Diagnostic biomarker KIF23 is associated with immune infiltration and immunotherapy response in gastric cancer.

Abstract

Kinesin family member 23 (KIF23), an index of tumor proliferation, can serve as a prognostic marker in numerous tumors. However, the relationship between KIF23 expression and diagnostic value, immune infiltration, and immunotherapy response remains unclear in gastric cancer(GC). We primarily demonstrated that GC tissue had higher levels of KIF23 expression than the adjacent normal tissue on mRNA and protein levels. The ROC analysis revealed KIF23 had an outstanding diagnostic value of GC in the training and validation set (AUC = 0.958, and AUC = 0.86793, respectively).

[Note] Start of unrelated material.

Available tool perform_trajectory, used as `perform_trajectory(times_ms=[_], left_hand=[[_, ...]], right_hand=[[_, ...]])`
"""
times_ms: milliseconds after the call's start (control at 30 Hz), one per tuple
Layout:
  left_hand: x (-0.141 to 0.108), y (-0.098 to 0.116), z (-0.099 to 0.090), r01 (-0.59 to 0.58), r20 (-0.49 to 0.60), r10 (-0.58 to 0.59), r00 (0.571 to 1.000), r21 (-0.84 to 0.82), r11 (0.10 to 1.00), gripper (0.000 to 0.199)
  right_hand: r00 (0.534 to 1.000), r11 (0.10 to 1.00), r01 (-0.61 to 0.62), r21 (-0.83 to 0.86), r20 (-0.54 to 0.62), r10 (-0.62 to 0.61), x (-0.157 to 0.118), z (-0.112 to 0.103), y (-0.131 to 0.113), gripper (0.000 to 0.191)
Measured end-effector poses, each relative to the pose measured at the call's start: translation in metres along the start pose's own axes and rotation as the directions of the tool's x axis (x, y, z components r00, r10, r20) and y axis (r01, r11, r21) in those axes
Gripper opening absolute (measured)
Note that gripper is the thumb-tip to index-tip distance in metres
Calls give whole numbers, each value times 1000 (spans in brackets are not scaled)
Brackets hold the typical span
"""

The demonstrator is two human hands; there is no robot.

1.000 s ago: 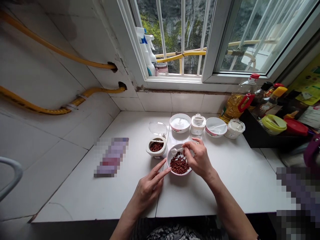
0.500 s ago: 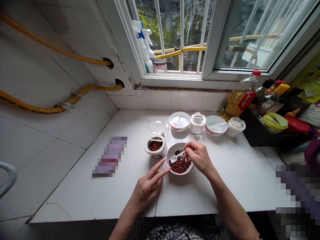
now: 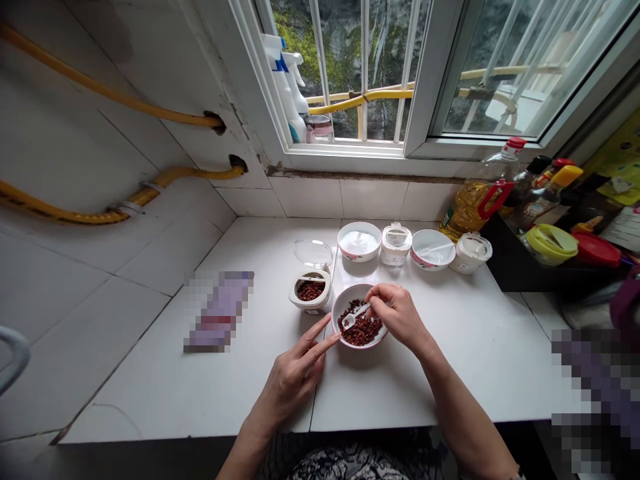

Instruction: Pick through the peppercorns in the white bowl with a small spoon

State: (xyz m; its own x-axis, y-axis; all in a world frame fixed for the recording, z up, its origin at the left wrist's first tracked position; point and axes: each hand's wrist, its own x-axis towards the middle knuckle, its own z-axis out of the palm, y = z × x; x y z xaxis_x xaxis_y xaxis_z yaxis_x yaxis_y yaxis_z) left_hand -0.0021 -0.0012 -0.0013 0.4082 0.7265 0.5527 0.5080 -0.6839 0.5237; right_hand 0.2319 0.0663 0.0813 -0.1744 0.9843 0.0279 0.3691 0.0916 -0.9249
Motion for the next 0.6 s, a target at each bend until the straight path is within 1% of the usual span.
perform_trajectory(times_ms=[67,167,300,433,600], left_hand=[[0,0,0,-1,-1,1,1000,-1,1000,63],[0,-1,0,-2,-2,2,1000,-7,1000,63],[0,-1,1,-1,0,1,1000,-2,1000,63],[2,0,0,-7,-3,7,1000,9,1000,63],[3,1,0,-4,6,4,1000,4,1000,64]], right_hand=[[997,990,-82,117,8,81,1,-3,0,13],[993,970,-121,212,10,122,3,-4,0,16],[992,965,-125,229,-2,129,4,-3,2,18],[993,968,-113,222,10,114,4,-3,3,19],[996,969,-78,235,-14,83,7,-4,4,21]])
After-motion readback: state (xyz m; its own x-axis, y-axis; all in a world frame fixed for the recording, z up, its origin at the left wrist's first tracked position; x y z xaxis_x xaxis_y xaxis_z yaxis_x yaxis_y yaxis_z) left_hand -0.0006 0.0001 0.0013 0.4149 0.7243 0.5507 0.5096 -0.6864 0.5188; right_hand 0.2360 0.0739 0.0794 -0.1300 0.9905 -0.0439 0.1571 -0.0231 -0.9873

We discovered that KIF23 was positively associated with age, histological type, and H. pylori infection of GC. Subsequently, the KIF23 expression level was correlated with the gene mutation, function enrichment, immune cell infiltration, and immune cell marker of GC based on multiple online websites and R software. KIF23 expression was related to the infiltration of CD8+ T cells, CD4+T cells, macrophages, and dendritic cells in GC. Especially, KIF23 expression was positively significantly associated with the Th1 cell marker STAT1 (Signal transducer and activator of transcription 1). Patients with high KIF23 expression exhibited greater immune cell infiltrates, including T cell CD4+ memory helper, Treg, and M1 cells, which indicated that high KIF23 expression is more conducive to immunosuppression. Finally, KIF23 expression had a positive relationship with TMB and MSI, and affected the immune microenvironment in GC tissues by increased expression of ICPs such as CD274(PD-L1), CTLA4, HAVCR2, and LAG3. Our study uncovered that KIF23 can serve as an immune-related biomarker for diagnosis and immunotherapy response of GC.